What library was mentioned for deploying the model in the last video?
-The library mentioned for deploying the model in the last video is 'pikered'.
What is the purpose of the proxy server in this context?
-The purpose of the proxy server in this context is to intercept HTTP requests and integrate with the machine learning model to determine whether the requests are good or bad in nature.
What tool is the presenter using to demonstrate the real-time feature extraction from HTTP requests?
-The presenter is using a Jupyter notebook to demonstrate the real-time feature extraction from HTTP requests.
What is the method used for training the model in the script?
-The method used for training the model is K-means clustering, with the number of clusters set to 2.
What is the data source for training the model mentioned in the script?
-The data source for training the model is a dataset saved in 'data.csv'.
How is the Firefox web browser configured in the demonstration?

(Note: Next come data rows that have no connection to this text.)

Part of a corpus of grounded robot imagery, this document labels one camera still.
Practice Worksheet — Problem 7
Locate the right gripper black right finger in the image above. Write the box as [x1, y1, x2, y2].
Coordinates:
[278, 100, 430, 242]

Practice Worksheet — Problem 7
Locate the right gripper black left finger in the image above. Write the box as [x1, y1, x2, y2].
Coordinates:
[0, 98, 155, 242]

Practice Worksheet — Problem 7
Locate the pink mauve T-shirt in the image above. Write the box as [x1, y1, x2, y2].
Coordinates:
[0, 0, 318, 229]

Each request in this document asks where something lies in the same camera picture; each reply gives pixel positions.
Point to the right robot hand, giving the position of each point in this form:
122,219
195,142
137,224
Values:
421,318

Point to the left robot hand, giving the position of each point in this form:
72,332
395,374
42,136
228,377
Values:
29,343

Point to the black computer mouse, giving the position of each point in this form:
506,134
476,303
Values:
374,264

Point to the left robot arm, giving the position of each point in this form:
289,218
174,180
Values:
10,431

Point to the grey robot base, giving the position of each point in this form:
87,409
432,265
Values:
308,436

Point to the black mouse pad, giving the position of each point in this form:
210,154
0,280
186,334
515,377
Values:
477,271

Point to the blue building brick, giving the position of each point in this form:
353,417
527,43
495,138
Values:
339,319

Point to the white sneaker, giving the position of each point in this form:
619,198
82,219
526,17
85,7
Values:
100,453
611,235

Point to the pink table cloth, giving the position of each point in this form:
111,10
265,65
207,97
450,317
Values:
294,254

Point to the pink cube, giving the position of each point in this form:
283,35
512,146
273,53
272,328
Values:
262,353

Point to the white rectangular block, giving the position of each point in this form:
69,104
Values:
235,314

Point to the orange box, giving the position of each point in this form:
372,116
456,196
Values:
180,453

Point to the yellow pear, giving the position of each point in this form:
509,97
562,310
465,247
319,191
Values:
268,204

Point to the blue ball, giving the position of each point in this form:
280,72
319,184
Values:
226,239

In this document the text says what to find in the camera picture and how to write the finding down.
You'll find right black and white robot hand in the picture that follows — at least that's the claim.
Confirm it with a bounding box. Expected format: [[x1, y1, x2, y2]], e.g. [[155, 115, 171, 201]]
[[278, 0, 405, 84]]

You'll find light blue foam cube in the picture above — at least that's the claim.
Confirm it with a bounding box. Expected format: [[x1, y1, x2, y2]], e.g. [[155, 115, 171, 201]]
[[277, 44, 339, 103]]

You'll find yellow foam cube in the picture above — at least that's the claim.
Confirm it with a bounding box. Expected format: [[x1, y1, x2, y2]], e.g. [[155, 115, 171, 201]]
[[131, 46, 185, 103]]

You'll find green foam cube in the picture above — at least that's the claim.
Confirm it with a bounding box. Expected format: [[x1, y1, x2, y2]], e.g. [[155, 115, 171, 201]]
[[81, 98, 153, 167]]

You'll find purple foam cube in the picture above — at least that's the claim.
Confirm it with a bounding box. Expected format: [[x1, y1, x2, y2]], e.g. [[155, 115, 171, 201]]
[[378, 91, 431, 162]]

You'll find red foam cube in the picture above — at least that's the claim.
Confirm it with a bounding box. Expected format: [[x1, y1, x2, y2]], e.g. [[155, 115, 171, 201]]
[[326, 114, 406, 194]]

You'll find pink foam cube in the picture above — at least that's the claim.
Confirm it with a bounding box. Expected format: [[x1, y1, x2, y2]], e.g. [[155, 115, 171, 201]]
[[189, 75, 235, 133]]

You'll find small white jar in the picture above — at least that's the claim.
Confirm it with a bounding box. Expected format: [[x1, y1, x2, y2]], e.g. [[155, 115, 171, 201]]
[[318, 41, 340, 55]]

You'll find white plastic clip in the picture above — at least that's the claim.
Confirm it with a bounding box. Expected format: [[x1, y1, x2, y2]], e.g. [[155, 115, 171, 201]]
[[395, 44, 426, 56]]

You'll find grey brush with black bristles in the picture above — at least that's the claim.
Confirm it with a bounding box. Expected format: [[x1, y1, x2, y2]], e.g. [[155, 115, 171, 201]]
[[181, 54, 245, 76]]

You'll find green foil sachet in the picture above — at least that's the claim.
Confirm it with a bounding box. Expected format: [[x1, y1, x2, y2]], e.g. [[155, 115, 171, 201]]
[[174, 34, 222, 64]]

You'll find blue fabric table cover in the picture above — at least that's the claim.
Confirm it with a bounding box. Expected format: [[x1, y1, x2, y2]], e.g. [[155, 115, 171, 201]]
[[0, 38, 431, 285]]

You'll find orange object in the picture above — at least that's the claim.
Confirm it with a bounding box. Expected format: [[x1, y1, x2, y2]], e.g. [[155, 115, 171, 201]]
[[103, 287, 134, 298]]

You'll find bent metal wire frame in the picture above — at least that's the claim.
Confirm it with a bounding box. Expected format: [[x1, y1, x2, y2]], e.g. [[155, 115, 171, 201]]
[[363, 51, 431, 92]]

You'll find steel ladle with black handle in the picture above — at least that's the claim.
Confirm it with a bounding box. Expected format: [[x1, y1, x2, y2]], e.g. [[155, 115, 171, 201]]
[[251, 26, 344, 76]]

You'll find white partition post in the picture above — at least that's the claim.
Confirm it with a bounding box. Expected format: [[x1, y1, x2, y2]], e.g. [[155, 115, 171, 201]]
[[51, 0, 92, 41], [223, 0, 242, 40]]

-The Firefox web browser is configured to send all requests through the proxy server created in the Jupyter notebook.
What website is used for testing the IPS in the video?
-The website used for testing the IPS is 'demo.testfire.net', a known vulnerable web application.
What type of payloads are used to test the IPS for detecting bad requests?
-SQL injection payloads taken from the internet are used to test the IPS for detecting bad requests.
What is the presenter's plan for improving the IPS after the demonstration?
-The presenter plans to continue working on the feature extraction from the training data and tuning the clustering model to make it more precise and accurate.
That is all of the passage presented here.